A self-made man, John Adams had been an agent of his own success and the author of his own ambition. The situation with his son was almost the opposite. John Quincy had known since the earliest childhood that he had a destiny to fulfill. It was not for him to choose a path through life. And since he had been given everything he needed to succeed, failure would be unforgivable. Worse still, should he fall short, he would be failing not himself, but his parents, his nation, his Christian obligations… John Adams had discovered his calling in politics; John Quincy had inherited that calling. He was a man born to and for controversy. In the years to come, Adams would discover that the solution to his life lay in politics. He had a gift not for avoiding storms of partisanship, but for weathering them.
The young man who spotted vanity everywhere had so fortified himself against this (3-year post at Hague) folly that he responded to praise with a paroxysm of self-abasement. But this was no mere show; Adams’ fear of failure was more vivid than his hopes of success.
Coming from someone else, such pettifogging would have amounted to egotism. In Adams’ case, it is probably best to take his objections at face value. He would not bend on anything he considered a matter of principle, no matter what the possible cost to his own happiness. And with Adams, practically everything was a matter of principle… Adams had a gift for adapting to his circumstances without ever sacrificing an ounce of his essential nature.
He was, it’s true, an alarmist temperamentally disposed to see calamity encroaching from all sides. There may have been as well a part of him that sought war, as a test of whether he had the inner steel of his father and his father’s generation.
He had intended to be a man of no party; now his wish had been granted him in the worst possible way.

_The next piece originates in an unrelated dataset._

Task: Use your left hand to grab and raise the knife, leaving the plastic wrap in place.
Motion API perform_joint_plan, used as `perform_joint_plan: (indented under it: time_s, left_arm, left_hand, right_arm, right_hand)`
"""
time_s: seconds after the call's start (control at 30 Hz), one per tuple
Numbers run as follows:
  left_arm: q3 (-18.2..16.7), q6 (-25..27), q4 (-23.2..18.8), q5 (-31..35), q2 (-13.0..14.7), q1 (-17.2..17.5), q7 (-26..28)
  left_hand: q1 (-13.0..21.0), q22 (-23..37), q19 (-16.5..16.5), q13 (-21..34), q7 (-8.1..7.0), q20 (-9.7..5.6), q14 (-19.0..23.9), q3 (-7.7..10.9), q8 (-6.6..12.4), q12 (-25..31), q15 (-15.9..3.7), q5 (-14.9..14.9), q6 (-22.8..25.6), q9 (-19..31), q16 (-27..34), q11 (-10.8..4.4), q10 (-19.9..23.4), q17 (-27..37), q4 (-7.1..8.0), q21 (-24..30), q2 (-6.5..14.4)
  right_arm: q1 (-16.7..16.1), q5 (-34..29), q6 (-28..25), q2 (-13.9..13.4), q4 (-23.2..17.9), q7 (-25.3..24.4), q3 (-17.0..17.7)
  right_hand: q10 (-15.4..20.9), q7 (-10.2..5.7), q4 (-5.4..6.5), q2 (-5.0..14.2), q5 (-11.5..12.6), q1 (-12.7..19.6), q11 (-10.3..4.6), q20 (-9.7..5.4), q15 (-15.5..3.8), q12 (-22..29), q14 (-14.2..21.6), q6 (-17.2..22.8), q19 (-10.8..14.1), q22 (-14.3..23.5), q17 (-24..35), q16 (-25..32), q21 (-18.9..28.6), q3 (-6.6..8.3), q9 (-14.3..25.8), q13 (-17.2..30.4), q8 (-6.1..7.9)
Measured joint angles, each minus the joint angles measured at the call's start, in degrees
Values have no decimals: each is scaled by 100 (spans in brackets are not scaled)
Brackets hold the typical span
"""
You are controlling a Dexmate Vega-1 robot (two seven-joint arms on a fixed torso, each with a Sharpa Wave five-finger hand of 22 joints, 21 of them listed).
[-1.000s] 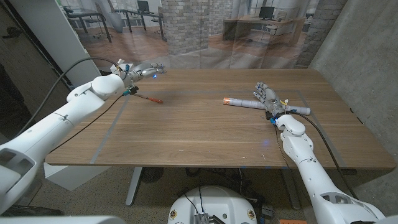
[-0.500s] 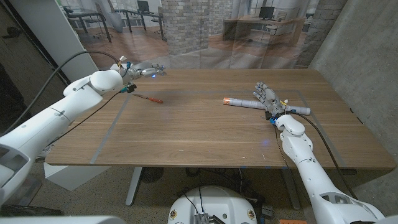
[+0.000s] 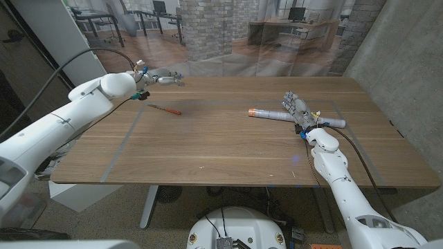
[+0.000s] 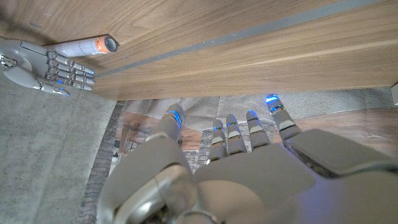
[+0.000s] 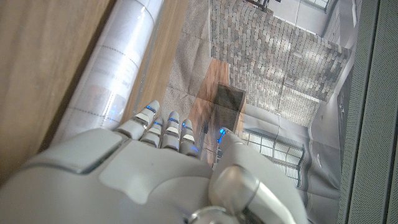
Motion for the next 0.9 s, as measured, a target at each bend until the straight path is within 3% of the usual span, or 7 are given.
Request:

He didn’t – couldn’t – regret his choice, but it had brought him a terrible isolation.
“This Nation will not cease to irritate or torment you, both with Flattery and Reproach till they force you out, that they may have the pleasure of insulting and abusing you.” This, too, was the shared Adams ethos.
Clay shared Adams’ convictions about the central role of state in refashioning America, but he knew better than Adams how to make himself understood. He not only knew but cared about what the political market would bear. And he knew men: he knew who to befriend and who to fight. In short, Clay accepted politics for the fallen endeavor that it is…So remote is Henry Adams from his forebears that he described politics, the profession of all of them, as “systematic organization of hatreds.”